Brazil—remember the opening of
Tess of the D’Urbervilles
? The D’Urberville father with his rickety legs, his empty egg basket, his patched hat brim, is addressed on the road as “Sir John” because the parson has discovered that he is a lineal representative of the ancient, noble family of the D’Urbervilles. Brazil is a lineal representative of Paradise, the great, beckoning garden of delicious surfeit—a sweet place, always
to be
blessed. In Brazil the person stands surrounded by a mysterious ineffable plenitude. He lives in a grand immensity and he partakes of it as one partakes of thereness, of a magical placement in the scheme of nature. Small he may be, but the immensity is true. His own emptiness is close to the bone and yet the earth is filled with the precious and semi-precious in prodigious quantity, with unknown glitters and granites, with sleeping minerals—silvery-white, ductile. These confer from their deep and gorgeous burial a special destiny. This is the land of dreams.
Think of the words and their resonance—
grande, grosso, Amazonia
. Numbers enhance, glorify, impress: larger than the continental United States, excluding Alaska, and slightly larger than the great bulk of Europe lying east of France. Its borders flow and curve and scallop to the Guineas, Uruguay, Paraguay, Bolivia, Argentina, Peru, Colombia, Venezuela. Out of this expanding, encroaching, bordering,
nudging sovereignty, life reaches for a peculiar consolation and hope. Where there is isolation, loneliness, and backwardness, where the tangle of life chokes with the complexity of blood and region, where torpor, negligence, and a strange historical lassitude simply and finally confuse—there even the worst is thought of as an unredeemed promise, not an implacable lack. Delay, not unalterable natural deprivation, is the worm in the heart of the rose.
Growth is mystical. The ignominious military rulers carry it as a banner. They kill, torture, repress in the name of the great, floating, swelling, primordial dream. The jungle, the historic, romantic coffee and sugar plantations, the crazy rubber Babylon of Manaus falling into ruin way up the Amazon, the marble shards of its opera house: all of that, the military seems to say, is folly, a siesta slump of some nodding mestizo, the old tropical slack.
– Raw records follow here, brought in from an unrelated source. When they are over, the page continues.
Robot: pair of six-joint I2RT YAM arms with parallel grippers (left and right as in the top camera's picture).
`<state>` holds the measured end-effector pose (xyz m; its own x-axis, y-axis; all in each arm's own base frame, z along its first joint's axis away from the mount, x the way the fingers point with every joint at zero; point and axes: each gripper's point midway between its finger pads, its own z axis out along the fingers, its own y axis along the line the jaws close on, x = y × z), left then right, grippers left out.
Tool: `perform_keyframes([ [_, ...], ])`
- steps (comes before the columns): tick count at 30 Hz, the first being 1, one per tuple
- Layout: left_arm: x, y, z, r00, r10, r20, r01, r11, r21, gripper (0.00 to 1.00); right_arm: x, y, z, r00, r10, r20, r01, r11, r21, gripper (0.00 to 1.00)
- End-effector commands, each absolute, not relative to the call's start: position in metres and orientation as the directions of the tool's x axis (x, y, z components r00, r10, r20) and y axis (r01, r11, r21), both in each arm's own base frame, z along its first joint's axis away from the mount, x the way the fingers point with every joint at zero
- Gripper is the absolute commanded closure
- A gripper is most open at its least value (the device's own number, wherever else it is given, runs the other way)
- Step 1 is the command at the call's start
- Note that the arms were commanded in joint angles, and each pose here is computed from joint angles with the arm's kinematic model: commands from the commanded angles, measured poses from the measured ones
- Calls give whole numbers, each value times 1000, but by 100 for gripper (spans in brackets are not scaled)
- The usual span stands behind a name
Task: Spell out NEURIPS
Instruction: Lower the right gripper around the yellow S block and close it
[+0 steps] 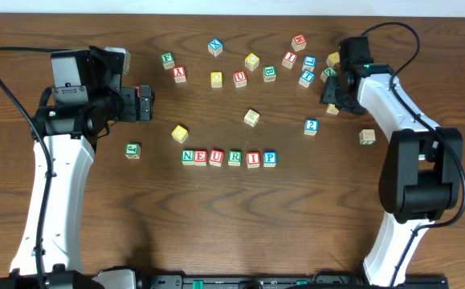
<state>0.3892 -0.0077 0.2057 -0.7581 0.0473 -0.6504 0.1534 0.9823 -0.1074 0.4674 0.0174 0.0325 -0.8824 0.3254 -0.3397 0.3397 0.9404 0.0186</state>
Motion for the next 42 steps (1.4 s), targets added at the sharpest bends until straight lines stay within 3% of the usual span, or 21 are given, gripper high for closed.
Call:
perform_keyframes([
  [1, 392, -8, 217, -740, 44, -671, 160, 981, -111, 2, 468, 27, 19, -897, 313, -312, 324, 946, 20, 34],
  [11, 392, -8, 217, -740, 44, -671, 160, 981, -111, 2, 474, 37, 19, -887, 321, -332, 327, 944, 38, 36],
  [42, 392, -8, 217, -740, 44, -671, 160, 981, -111, 2, 472, 35, 19, -888, 319, -330, 330, 944, 24, 64],
])
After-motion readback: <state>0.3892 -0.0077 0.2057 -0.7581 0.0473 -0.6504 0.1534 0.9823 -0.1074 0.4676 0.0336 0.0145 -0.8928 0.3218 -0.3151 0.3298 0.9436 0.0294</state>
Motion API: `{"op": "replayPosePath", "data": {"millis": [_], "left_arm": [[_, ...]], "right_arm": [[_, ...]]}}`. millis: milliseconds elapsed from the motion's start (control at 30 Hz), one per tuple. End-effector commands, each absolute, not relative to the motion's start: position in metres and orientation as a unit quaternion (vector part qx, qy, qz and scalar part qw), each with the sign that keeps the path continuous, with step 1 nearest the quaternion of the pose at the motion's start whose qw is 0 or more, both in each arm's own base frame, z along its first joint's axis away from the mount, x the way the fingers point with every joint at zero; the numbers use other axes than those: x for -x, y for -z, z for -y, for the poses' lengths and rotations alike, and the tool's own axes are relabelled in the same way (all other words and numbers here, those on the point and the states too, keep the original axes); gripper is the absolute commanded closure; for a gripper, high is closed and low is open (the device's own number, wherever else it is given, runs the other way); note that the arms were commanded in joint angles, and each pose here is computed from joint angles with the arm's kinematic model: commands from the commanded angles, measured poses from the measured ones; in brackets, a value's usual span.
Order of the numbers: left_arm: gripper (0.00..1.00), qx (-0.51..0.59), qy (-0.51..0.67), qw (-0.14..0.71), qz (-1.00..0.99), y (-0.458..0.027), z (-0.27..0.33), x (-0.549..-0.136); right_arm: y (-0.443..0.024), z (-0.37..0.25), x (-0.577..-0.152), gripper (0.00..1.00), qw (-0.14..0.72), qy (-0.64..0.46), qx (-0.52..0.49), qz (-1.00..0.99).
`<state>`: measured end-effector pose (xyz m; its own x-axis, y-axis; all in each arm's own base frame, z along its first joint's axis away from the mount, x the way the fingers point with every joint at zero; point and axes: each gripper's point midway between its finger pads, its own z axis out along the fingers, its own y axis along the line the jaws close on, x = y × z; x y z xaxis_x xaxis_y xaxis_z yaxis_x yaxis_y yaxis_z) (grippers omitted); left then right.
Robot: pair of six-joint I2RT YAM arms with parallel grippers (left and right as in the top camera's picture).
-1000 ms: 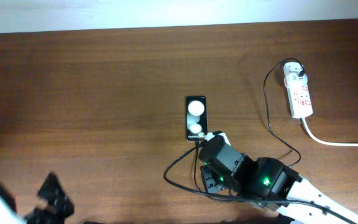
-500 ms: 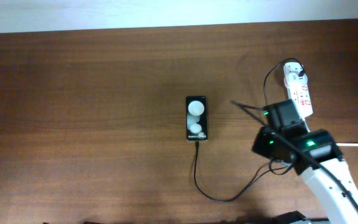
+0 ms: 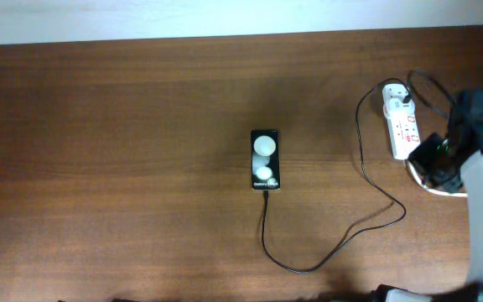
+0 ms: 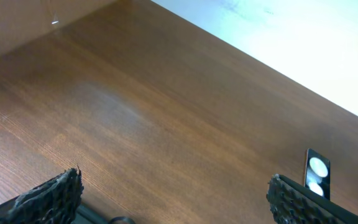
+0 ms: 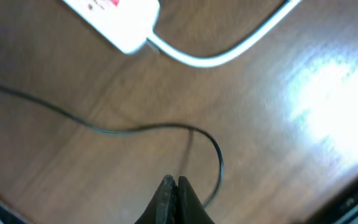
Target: Plug charger to phone and switch on socket
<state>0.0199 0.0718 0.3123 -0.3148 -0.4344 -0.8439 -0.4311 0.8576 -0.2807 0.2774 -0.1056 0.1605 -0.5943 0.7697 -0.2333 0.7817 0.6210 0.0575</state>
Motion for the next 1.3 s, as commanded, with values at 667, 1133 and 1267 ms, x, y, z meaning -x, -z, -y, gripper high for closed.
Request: {"op": "replayPosePath", "data": {"millis": [667, 1133, 1267], "left_arm": [[0.01, 0.305, 0.028, 0.610, -0.730, -0.303, -0.081, 0.033], [0.01, 0.305, 0.028, 0.610, -0.731, -0.303, -0.081, 0.033], [0.01, 0.305, 0.028, 0.610, -0.731, -0.303, -0.081, 0.033]], "right_arm": [[-0.068, 0.177, -0.440, 0.96, 0.126, -0.013, -0.426, -0.896], [-0.059, 0.182, -0.455, 0.96, 0.148, -0.016, -0.423, -0.894], [-0.059, 0.179, -0.457, 0.96, 0.149, -0.017, -0.420, -0.895]]}}
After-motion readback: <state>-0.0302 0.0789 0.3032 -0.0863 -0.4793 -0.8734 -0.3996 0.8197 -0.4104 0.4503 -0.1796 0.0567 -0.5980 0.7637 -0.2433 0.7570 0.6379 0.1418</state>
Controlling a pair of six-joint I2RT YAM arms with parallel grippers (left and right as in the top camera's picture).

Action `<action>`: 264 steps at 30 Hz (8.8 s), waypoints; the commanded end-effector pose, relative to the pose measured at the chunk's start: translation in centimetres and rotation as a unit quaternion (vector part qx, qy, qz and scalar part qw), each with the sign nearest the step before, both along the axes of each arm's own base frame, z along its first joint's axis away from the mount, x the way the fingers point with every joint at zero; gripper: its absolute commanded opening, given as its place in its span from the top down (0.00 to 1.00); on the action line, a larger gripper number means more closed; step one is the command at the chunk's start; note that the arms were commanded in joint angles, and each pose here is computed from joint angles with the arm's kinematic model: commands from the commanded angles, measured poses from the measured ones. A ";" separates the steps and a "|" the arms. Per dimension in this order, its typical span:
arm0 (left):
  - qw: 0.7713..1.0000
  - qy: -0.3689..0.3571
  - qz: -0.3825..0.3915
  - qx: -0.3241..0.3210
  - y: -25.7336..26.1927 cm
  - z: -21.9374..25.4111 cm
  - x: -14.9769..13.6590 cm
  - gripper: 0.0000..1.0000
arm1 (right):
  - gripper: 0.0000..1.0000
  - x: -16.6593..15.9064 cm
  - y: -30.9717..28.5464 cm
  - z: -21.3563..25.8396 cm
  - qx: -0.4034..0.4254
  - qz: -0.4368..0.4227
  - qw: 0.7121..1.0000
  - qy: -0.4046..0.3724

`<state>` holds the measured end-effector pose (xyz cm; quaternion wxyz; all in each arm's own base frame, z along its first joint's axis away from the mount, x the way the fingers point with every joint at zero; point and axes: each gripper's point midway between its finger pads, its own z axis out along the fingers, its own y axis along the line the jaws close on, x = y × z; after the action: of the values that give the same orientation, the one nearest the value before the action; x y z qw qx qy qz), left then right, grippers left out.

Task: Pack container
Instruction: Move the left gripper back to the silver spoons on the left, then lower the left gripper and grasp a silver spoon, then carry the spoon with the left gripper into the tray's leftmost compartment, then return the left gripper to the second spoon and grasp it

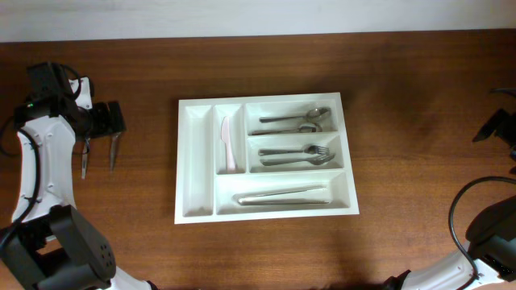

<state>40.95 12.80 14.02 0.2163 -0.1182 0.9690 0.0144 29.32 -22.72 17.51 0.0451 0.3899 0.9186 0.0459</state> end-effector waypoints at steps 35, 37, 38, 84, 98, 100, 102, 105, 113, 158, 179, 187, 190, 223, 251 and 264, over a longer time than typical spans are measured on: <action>0.993 0.112 -0.032 -0.031 -0.3 -11.2 0.8 0.01 | 0.01 0.2 0.2 -0.2 0.003 0.007 1.000 0.000; 0.992 0.115 -0.032 -0.032 -0.3 -11.2 0.6 0.01 | 0.01 0.2 0.2 -0.2 0.003 0.007 1.000 0.000; 0.992 0.117 -0.033 -0.032 -0.2 -11.4 0.5 0.01 | 0.01 0.2 0.2 -0.2 0.003 0.007 1.000 0.000; 0.982 0.172 -0.076 0.023 1.5 -14.2 -0.8 0.01 | 0.01 0.2 0.2 -0.2 0.003 0.007 1.000 0.000; 0.983 0.164 -0.075 -0.015 0.2 -14.3 -0.7 0.01 | 0.01 0.2 0.2 -0.2 0.003 0.007 1.000 0.000; 0.983 0.164 -0.075 -0.014 0.2 -14.3 -0.7 0.01 | 0.01 0.2 0.2 -0.2 0.003 0.007 1.000 0.000; 0.983 0.164 -0.075 -0.015 0.2 -14.3 -0.7 0.01 | 0.01 0.2 0.2 -0.2 0.003 0.007 1.000 0.000; 0.984 0.165 -0.071 -0.016 0.4 -14.6 -0.7 0.01 | 0.01 0.2 0.2 -0.2 0.003 0.007 1.000 0.000; 0.978 0.193 -0.068 -0.028 0.5 -16.9 -1.7 0.01 | 0.01 0.2 0.2 -0.2 0.003 0.007 1.000 0.000; 0.985 0.161 -0.066 -0.013 1.2 -16.8 0.0 0.98 | 0.01 0.2 0.2 -0.2 0.003 0.007 1.000 0.000; 0.982 0.136 -0.087 -0.096 -2.0 -6.4 2.9 0.98 | 0.01 0.2 0.2 -0.2 0.003 0.007 1.000 0.000; 0.964 0.151 -0.144 -0.164 -8.7 -3.8 2.4 0.98 | 0.01 0.2 0.2 -0.2 0.003 0.007 1.000 0.000; 0.956 0.173 -0.167 -0.167 -11.2 -3.8 1.7 0.98 | 0.01 0.2 0.2 -0.2 0.003 0.007 1.000 0.000; 0.934 0.207 -0.248 -0.152 -20.8 -3.9 0.4 0.60 | 0.01 0.2 0.2 -0.2 0.003 0.007 1.000 0.000; 0.976 0.201 -0.082 0.022 4.2 -2.4 -0.2 0.05 | 0.01 0.2 0.2 -0.2 0.003 0.007 1.000 0.000; 0.982 0.185 -0.045 0.010 7.4 -4.5 -0.8 0.05 | 0.01 0.2 0.2 -0.2 0.003 0.007 1.000 0.000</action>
<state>40.32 20.68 10.35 0.0377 -0.0776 0.9950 0.0502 29.32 -22.72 17.51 0.0450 0.3897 0.9187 0.0457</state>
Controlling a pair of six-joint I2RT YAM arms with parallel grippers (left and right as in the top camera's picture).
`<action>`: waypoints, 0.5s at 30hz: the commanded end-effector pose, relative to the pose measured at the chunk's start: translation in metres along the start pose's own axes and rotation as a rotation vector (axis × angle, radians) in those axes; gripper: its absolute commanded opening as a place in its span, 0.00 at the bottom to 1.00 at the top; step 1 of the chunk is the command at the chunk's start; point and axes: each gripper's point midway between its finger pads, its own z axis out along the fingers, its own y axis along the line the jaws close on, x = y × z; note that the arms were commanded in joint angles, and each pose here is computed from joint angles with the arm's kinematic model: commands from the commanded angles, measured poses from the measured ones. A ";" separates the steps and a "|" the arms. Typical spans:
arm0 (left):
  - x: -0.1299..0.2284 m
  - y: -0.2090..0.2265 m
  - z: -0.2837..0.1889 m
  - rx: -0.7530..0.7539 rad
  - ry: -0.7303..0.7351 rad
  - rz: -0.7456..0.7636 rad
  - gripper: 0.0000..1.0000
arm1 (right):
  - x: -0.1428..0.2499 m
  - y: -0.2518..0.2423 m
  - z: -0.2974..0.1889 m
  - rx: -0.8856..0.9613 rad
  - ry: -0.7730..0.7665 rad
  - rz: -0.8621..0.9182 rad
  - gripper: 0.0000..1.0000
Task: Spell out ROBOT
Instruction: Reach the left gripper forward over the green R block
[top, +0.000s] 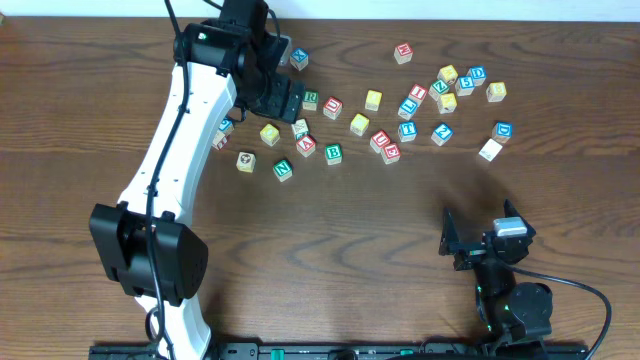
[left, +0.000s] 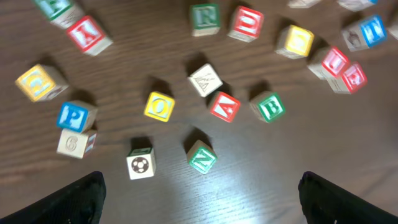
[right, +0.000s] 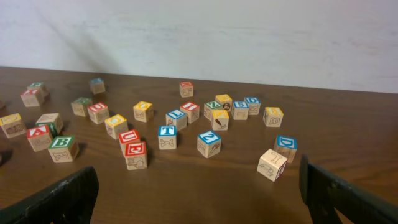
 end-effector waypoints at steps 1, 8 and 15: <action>-0.007 0.011 -0.003 -0.068 -0.025 -0.115 0.97 | 0.000 -0.001 0.000 0.003 -0.001 -0.010 0.99; -0.005 0.015 0.040 -0.075 0.050 -0.147 0.97 | 0.000 -0.001 0.000 0.003 -0.001 -0.010 0.99; -0.016 -0.002 0.089 -0.060 0.053 -0.108 0.97 | 0.000 -0.001 0.000 0.003 -0.001 -0.010 0.99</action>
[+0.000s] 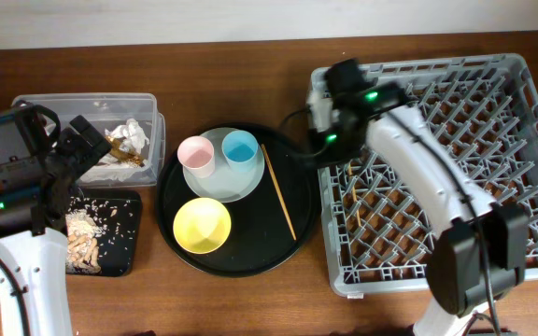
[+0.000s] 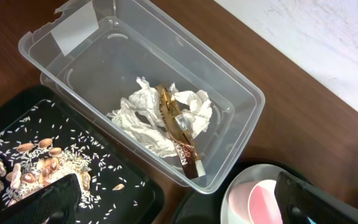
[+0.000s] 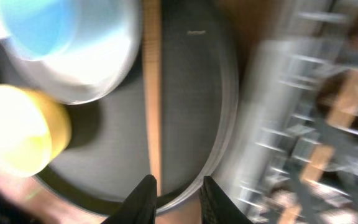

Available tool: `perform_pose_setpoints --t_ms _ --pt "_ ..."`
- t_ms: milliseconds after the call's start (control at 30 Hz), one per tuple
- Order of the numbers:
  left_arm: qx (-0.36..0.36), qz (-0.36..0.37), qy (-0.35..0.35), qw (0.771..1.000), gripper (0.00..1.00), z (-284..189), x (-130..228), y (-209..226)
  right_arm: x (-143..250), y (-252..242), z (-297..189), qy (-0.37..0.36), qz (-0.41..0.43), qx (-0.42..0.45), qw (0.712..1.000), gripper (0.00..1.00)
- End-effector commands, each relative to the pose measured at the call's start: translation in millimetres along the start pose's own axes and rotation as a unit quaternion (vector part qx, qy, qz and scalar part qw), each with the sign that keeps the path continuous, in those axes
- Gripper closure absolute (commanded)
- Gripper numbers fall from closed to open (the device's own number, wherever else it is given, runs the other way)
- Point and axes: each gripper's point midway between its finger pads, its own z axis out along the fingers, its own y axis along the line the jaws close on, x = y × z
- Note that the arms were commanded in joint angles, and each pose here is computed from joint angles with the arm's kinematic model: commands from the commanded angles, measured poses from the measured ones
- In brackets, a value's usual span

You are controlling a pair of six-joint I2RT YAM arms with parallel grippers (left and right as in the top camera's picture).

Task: Sort waste into correct bins and load items into the dishwasher rack
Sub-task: 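Return the right gripper to the tray and grasp the second chopstick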

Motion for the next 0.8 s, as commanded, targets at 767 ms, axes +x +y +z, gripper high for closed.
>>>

A beggar, bereft, a leprous bundle of ancient Brazilian backwardness, a tatter of the rags, an eruption of the sores of underdevelopment: there he sits against an “old” 1920 wall of Sao Paulo. Without a doubt, he, shrunken as he is, salutes the punctured skyline, salutes the new buildings that from the air have the strange look of some vibrating necropolis of megalomaniac tombs and memorial shafts—all, like our own, enshrouded in a thick, inhuman vapor. Around the somnolent beggar the cars whir in a thick, migrating stream. And there it is, magic visible, vastness palpable, quantity realized, things delivered.
Yes, all will be filled, all will be new, tall, thrusting, collective, dominating, rapid, exhausting, outsized like the large, stalky watercress, the big, round tasteless tomatoes grown by the inward, enduring will of the Japanese farmers. It is an emanation, sacred; and yet, of course, a mean, mocking paradox, for this “growth” now seems an anachronistic mode—embracing late what has elsewhere been created early and has turned into a puzzle and challenge and menace.
Poor Brazil: the beginning and the end meet in a tragic collusion and collision. Still it must be as it is. There is indeed no other way. No one will consent to turn back.